(357p) Computational Investigation of the Kinetics and Thermodynamics of Crystal Nucleation | AIChE

(357p) Computational Investigation of the Kinetics and Thermodynamics of Crystal Nucleation

Authors 

Bulutoglu, P. S. - Presenter, Purdue University
Abstract: Crystal nucleation is of fundamental importance for the modeling and control of many processes. Examples can be given from atmospheric sciences, biology, materials research, and, of course, the pharmaceutical industry. Despite its ubiquity, we do not have a complete understanding of crystal nucleation due to challenges in experiments that arise from the stochasticity of nucleation happening at the nanoscale. Direct observation of nucleation in experiments is still challenging and rare, which makes molecular simulations an invaluable asset in understanding nucleation. Modeling of industrial crystallizers requires knowledge of nucleation rates and solubilities of multiple crystal phases, which can be hard to get experimentally. A complete in silico access to these kinetic and thermodynamics properties can significantly reduce the time and money that goes into experiments.
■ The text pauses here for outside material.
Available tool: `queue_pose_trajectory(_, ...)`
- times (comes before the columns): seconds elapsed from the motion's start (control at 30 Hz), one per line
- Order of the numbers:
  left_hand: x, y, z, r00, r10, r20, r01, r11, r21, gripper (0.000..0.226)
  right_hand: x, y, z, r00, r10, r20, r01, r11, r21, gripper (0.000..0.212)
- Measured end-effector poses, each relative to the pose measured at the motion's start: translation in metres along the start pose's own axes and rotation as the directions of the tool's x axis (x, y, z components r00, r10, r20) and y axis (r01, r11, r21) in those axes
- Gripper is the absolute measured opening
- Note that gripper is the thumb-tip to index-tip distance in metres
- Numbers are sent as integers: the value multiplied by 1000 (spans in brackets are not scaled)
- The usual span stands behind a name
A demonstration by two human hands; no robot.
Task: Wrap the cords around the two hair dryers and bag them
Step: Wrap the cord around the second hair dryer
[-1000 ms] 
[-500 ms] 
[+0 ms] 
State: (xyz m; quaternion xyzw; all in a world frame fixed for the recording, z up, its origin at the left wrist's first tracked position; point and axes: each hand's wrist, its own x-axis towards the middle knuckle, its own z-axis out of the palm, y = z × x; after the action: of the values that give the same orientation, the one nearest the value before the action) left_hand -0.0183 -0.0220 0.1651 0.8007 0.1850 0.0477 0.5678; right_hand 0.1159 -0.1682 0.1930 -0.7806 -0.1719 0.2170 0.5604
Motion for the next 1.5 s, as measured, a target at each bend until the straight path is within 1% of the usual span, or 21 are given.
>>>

My research in the Ramkrishna Group at Purdue University focuses on the use of molecular simulations to gather kinetic and thermodynamic information of crystal nucleation. In this poster, I will provide an overview of my past and present work on obtaining free energy surfaces, calculating nucleation rates, and solubilities for different systems. More specifically, I will share details on multidimensional free energy surfaces which provide information about nucleation mechanisms at changing supersaturations, use of appropriate free energy theories to extract thermodynamic properties, combining first-principles calculations and machine learning for improved prediction of solubilities, and dependence of nucleation rates on polymorphic composition of the nuclei. Moreover, I will introduce a multiscale modeling approach for predicting the outcome of a crystallization process solely from first principles.

Research Interests: I am interested in working towards creating automated computational tools to expedite molecular discovery and production. I am particularly interested in pharmaceutical applications, where computer aided property prediction can benefit the drug production pipeline in multiple stages from drug discovery to formulation development.